(Your goal):
Working through the records below, count the lines that include "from". The reply is that number alone.

(Exercise materials):

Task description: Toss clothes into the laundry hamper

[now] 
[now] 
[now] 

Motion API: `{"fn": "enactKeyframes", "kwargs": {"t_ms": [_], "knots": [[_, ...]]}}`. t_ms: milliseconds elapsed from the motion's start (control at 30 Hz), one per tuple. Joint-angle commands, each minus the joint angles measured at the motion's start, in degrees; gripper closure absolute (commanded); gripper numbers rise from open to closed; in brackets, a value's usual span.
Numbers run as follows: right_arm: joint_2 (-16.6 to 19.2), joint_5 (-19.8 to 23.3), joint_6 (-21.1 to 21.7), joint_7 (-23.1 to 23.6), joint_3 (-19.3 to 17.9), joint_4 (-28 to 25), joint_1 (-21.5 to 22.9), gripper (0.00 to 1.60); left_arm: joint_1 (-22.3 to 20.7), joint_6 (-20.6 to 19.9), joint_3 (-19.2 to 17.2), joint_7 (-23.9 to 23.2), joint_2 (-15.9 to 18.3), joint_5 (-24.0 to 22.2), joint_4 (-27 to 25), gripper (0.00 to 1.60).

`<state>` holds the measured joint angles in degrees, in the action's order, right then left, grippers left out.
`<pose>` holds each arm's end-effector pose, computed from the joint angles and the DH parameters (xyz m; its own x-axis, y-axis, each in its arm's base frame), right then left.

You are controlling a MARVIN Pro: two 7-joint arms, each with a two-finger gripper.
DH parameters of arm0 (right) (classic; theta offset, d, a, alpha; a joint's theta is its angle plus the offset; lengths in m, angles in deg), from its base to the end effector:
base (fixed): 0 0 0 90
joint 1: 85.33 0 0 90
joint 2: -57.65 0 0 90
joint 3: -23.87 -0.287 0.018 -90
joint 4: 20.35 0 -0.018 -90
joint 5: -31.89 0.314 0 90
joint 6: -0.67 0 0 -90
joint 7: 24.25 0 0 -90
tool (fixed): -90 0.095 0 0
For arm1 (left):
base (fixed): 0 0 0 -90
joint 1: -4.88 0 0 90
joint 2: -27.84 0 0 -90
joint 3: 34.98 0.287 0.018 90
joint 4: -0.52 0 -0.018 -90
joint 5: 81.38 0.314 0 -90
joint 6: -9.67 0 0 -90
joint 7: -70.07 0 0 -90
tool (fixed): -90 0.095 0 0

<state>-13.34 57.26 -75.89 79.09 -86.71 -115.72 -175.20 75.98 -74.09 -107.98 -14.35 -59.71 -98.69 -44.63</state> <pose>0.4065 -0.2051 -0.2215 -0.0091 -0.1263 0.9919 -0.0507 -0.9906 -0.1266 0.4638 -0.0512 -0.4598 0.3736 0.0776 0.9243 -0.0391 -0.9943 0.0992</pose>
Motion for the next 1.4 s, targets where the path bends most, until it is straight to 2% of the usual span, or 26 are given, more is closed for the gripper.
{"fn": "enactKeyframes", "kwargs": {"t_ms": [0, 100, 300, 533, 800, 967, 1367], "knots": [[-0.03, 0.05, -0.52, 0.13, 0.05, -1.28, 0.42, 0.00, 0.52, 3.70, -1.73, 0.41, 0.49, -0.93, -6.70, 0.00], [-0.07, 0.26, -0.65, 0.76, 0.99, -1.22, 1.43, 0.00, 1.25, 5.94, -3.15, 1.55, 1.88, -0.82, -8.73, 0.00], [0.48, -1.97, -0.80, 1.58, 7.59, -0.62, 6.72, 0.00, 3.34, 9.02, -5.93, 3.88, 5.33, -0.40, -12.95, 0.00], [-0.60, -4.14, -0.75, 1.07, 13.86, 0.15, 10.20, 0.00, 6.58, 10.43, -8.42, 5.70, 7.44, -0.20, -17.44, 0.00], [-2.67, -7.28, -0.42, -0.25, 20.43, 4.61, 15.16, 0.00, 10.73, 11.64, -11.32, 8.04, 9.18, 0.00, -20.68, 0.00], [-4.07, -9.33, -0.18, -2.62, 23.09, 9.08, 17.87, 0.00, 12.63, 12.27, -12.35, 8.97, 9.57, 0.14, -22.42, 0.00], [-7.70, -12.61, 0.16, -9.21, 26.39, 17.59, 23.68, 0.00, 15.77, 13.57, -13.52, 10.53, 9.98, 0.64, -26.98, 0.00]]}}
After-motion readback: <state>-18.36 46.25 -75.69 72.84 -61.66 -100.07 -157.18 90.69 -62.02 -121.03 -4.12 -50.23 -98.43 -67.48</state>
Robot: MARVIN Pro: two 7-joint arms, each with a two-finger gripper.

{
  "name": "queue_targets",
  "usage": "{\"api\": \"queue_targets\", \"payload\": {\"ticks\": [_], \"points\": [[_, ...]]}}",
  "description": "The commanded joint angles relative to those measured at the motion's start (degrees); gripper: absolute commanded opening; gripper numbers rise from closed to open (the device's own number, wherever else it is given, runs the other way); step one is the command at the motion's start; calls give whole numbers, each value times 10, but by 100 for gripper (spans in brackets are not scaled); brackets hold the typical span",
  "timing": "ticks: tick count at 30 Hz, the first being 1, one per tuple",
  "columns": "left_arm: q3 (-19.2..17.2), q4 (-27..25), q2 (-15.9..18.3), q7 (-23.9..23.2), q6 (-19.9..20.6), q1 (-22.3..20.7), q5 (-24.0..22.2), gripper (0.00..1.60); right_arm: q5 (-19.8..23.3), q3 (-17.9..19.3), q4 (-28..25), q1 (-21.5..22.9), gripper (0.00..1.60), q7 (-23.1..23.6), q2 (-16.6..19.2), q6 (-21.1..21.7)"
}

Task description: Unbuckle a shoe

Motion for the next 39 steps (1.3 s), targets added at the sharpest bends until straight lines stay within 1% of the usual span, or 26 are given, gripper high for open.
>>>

(Result of this task):
4